What the exercise asks: Among the lines of the material, copy those that hold the string "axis".

Material provided:
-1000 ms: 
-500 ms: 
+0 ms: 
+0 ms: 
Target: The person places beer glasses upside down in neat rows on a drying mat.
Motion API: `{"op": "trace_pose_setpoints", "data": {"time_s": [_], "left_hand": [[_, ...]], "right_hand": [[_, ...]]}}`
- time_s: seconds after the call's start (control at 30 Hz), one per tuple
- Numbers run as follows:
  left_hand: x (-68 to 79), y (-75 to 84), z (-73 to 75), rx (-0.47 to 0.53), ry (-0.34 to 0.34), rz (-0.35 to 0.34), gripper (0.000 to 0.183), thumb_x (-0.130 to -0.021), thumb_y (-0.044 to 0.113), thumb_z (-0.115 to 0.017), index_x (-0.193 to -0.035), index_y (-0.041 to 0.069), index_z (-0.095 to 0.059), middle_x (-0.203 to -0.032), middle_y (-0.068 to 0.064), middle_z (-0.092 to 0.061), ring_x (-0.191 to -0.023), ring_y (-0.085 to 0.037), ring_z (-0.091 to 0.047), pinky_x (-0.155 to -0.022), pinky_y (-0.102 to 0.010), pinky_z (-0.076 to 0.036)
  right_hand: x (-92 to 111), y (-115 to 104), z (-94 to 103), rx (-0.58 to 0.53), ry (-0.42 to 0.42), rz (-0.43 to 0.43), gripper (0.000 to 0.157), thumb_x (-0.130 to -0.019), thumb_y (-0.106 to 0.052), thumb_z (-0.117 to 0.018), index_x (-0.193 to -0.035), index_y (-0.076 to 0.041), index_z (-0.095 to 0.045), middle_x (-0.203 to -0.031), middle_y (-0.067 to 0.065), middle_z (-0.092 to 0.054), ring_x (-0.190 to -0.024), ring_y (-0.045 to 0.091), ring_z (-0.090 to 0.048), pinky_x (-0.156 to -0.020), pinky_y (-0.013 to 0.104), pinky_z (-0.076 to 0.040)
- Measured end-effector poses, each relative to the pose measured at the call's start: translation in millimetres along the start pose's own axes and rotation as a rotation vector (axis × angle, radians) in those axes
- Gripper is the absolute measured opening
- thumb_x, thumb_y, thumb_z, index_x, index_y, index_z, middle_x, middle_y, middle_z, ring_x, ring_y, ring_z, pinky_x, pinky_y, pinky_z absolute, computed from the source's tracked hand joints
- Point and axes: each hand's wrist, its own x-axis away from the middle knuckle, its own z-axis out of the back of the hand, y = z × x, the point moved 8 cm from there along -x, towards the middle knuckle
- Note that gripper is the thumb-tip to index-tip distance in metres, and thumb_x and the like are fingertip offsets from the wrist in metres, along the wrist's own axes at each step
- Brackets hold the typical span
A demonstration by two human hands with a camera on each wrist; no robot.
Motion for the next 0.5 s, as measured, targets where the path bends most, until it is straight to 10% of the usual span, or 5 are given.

Task solution:
- Measured end-effector poses, each relative to the pose measured at the call's start: translation in millimetres along the start pose's own axes and rotation as a rotation vector (axis × angle, radians) in those axes
- Point and axes: each hand's wrist, its own x-axis away from the middle knuckle, its own z-axis out of the back of the hand, y = z × x, the point moved 8 cm from there along -x, towards the middle knuckle

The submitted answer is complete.